A Joyful Invitation to Women and Men: a Review of Jesus Feminist by Sarah Bessey
I read this book with a swirl of emotions. It was 40 years ago that I with gladness was transformed by the same good news that Sarah Bessey has discovered and proclaimed: the Bible tells us in Jesus Christ that “women are people, too.” I came from evangelical provenance, although a different strand, from a Reformed branch, rather than charismatic, but one that took Scripture seriously, with authority. This starting point is one of the primary gifts that Bessey bring in her book, Jesus Feminist. She is a credible, knowledgeable spokesperson to those who are formed in their faith in a foundational belief in the Bible and knowledgeable about what they have been taught. As she moves through texts and issues on women for those in the evangelical community, she grounds all her discovery and practice in that knowledge and her trust in the God who is Love and calls humanity Beloved. She is powerfully wise as she observes the ways in which small behaviors in a faith community can belie what it proclaims about a God of Love–the righteous indignation, the judgment, and in the subject of this book, the exclusion of women from relationships and calls which are given to them by God.

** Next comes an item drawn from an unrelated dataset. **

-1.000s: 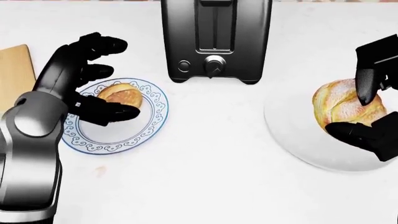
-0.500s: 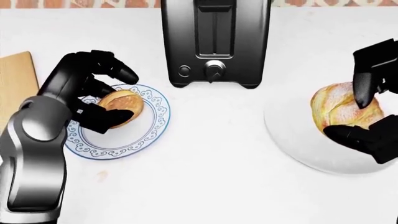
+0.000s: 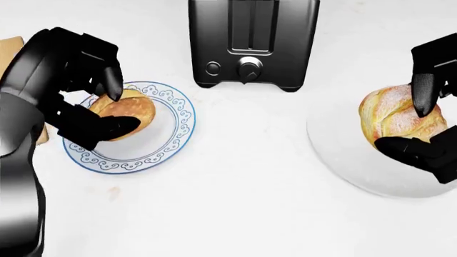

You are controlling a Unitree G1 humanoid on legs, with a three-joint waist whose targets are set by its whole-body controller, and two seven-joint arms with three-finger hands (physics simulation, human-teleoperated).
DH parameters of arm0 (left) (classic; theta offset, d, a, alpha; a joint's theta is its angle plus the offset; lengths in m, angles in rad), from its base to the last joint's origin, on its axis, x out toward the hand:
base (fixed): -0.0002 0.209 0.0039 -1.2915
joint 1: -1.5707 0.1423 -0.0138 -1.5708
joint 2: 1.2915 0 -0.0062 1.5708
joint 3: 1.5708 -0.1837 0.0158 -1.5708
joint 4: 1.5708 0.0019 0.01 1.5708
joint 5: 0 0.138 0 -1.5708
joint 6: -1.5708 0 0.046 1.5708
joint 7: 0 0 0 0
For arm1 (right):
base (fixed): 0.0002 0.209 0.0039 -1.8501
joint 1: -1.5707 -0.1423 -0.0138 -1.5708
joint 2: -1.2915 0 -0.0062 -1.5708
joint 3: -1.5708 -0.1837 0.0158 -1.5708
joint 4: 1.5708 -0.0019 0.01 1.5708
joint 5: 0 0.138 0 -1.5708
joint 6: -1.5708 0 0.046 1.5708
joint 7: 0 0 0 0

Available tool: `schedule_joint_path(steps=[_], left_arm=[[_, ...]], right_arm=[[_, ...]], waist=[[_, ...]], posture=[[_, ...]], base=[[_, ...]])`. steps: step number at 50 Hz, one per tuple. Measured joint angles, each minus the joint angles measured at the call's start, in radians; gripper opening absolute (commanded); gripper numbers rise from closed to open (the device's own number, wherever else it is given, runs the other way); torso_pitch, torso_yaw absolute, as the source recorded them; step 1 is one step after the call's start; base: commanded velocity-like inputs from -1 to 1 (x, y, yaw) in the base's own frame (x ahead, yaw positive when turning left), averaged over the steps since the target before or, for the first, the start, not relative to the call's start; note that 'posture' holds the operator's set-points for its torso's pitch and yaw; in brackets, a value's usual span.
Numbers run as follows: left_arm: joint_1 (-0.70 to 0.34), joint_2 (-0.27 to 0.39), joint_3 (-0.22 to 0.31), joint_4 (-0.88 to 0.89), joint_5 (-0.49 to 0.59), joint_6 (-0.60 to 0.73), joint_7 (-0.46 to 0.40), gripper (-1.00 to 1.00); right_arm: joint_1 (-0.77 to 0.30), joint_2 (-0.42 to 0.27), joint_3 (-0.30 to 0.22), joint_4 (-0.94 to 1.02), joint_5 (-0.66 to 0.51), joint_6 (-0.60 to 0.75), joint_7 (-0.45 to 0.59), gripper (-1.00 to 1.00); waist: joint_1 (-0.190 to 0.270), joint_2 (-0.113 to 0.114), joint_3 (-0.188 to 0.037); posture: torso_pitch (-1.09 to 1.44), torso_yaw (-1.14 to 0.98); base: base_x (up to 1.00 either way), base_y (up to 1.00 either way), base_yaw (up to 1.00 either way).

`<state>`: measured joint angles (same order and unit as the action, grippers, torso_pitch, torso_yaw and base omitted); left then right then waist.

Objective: Place all breads on the cutting board.

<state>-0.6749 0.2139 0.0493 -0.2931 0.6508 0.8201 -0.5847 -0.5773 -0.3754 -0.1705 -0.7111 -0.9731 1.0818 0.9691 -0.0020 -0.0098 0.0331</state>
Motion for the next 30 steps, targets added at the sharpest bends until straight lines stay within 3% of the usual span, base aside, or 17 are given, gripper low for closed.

On the one hand, I am grieved that this generation of young women, and there are many spokeswomen for them, needs still to take a prophetic stand for inclusion in the Church all these years later. I have been an ordained Minister of Word and Sacrament for 30 years, have served as a pastor and seminary professor, and spiritual director because of those who shared this good news with me 40 years ago. On the other hand, I am delighted that the good news of full inclusion in the Body of Christ is being discovered, re-discovered and practiced, by theologians new to me, pastors and lay leaders in many denominations, and families of all kinds. Sarah Bessey is a winsome leader, appropriately self-disclosing, charmingly humorous, and, most powerfully, crystal clear that the impetus for women claiming personhood is not self- fulfillment or self-realization for her own sake, but is necessary for the sake of the good news in the person and presence of Jesus Christ in the world. Marriage, leadership in the Church, missional outreach, changing traditional systems are all included in powerful stories of women who have been freed to love and serve the world in ministries of mercy and justice.
From my location I would have been glad to have seen her wrestle with inclusive language in the Church, and with other issues that many feminists work with continually, such as equal pay and community support for any choice a women makes. However, I am happy to recommend a book that opens the way for those who have continued to struggle with gender roles to see the Bible with fresh eyes, to enter into the freedom and breadth of the faith community that the good news promises.